Brief: Write the listing out again word for word, excluding any pictures.

Data:

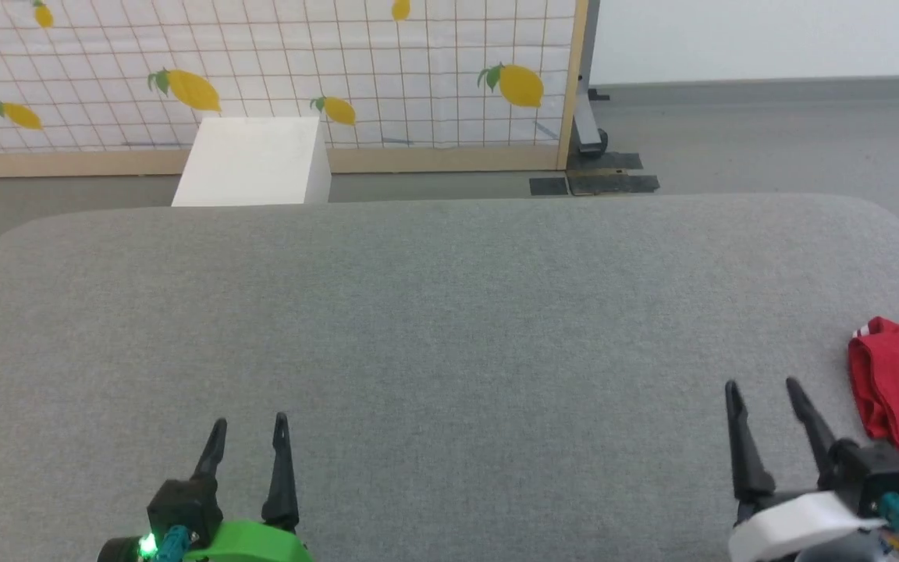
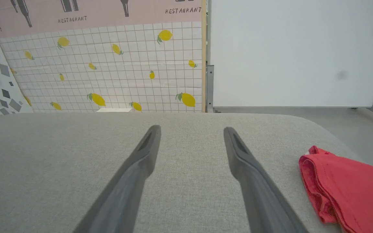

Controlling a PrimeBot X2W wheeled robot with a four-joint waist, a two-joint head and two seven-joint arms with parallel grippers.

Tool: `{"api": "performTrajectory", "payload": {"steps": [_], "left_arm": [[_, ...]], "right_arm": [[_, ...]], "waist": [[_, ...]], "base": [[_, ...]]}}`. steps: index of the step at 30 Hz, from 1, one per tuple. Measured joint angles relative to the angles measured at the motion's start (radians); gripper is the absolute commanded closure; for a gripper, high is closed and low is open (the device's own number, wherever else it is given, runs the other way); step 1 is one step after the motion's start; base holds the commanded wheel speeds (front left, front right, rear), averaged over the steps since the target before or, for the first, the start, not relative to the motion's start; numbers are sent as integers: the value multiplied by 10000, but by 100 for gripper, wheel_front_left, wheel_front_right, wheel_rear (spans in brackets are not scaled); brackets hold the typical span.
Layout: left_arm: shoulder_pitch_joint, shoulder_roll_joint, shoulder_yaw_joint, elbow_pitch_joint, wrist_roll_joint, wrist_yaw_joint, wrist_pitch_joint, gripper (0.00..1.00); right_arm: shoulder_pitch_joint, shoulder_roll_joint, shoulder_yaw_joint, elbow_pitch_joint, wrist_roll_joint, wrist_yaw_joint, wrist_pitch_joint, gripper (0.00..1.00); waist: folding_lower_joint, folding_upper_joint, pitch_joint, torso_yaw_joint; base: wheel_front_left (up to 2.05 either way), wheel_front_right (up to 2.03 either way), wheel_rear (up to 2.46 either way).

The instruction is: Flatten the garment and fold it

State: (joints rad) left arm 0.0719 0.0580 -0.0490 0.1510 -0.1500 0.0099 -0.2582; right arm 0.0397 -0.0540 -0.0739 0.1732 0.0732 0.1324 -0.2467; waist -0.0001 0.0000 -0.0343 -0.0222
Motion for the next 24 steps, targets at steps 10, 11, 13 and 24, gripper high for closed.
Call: {"api": "performTrajectory", "payload": {"steps": [10,11,13,24], "left_arm": [[130,0,-31,449,59,-67,0,0],[130,0,-40,458,88,-90,0,0],[130,0,-65,477,98,-90,0,0],[131,-2,-69,554,58,-90,0,0]], "right_arm": [[398,17,299,6,410,0,-77,0],[398,17,303,2,410,0,-90,0],[397,17,307,2,410,0,-90,0],[398,19,391,-23,514,0,-92,0]], "waist": [[0,0,-111,110],[0,0,-109,110],[0,0,-107,111],[0,0,-111,101]], "base": [[0,0,0],[0,0,0],[0,0,0],[0,0,0]]}}
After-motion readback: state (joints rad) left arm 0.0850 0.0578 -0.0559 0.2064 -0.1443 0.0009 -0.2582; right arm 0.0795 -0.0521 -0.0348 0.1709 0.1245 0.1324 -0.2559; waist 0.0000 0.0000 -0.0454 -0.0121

Answer box:
Controlling a PrimeBot X2W wheeled robot with a four-joint waist, a two-joint head and two seven-joint arms with parallel grippers.

Tool: `{"api": "performTrajectory", "payload": {"steps": [_], "left_arm": [[_, ...]], "right_arm": [[_, ...]], "waist": [[_, ...]], "base": [[_, ...]]}}`. steps: index of the step at 30 Hz, from 1, one per tuple. Measured joint angles relative to the angles measured at the motion's start (radians); gripper is the absolute commanded closure; for a gripper, high is closed and low is open (the device's own number, wherever else it is given, runs the other way); step 1 is one step after the motion's start; base holds the commanded wheel speeds (front left, front right, rear), averaged over the steps since the target before or, for the first, the start, not relative to the motion's start; numbers are sent as integers: the value multiplied by 10000, but by 100 for gripper, wheel_front_left, wheel_front_right, wheel_rear (spans in brackets are not scaled); brackets hold the typical span.
Layout: left_arm: shoulder_pitch_joint, shoulder_roll_joint, shoulder_yaw_joint, elbow_pitch_joint, wrist_roll_joint, wrist_yaw_joint, wrist_pitch_joint, gripper (0.00..1.00); right_arm: shoulder_pitch_joint, shoulder_roll_joint, shoulder_yaw_joint, elbow_pitch_joint, wrist_roll_joint, wrist_yaw_joint, wrist_pitch_joint, gripper (0.00..1.00); waist: folding_lower_joint, folding_upper_joint, pitch_joint, torso_yaw_joint; base: wheel_front_left (up to 2.05 either way), wheel_front_right (up to 2.03 either way), wheel_rear (up to 2.46 either way).

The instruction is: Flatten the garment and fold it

State: (joints rad) left arm 0.0719 0.0580 -0.0490 0.1510 -0.1500 0.0099 -0.2582; right arm 0.0397 -0.0540 -0.0739 0.1732 0.0732 0.1324 -0.2467; waist -0.0001 0.0000 -0.0343 -0.0222
Motion for the next 24 steps, targets at steps 10, 11, 13 and 24, gripper high for closed.
Call: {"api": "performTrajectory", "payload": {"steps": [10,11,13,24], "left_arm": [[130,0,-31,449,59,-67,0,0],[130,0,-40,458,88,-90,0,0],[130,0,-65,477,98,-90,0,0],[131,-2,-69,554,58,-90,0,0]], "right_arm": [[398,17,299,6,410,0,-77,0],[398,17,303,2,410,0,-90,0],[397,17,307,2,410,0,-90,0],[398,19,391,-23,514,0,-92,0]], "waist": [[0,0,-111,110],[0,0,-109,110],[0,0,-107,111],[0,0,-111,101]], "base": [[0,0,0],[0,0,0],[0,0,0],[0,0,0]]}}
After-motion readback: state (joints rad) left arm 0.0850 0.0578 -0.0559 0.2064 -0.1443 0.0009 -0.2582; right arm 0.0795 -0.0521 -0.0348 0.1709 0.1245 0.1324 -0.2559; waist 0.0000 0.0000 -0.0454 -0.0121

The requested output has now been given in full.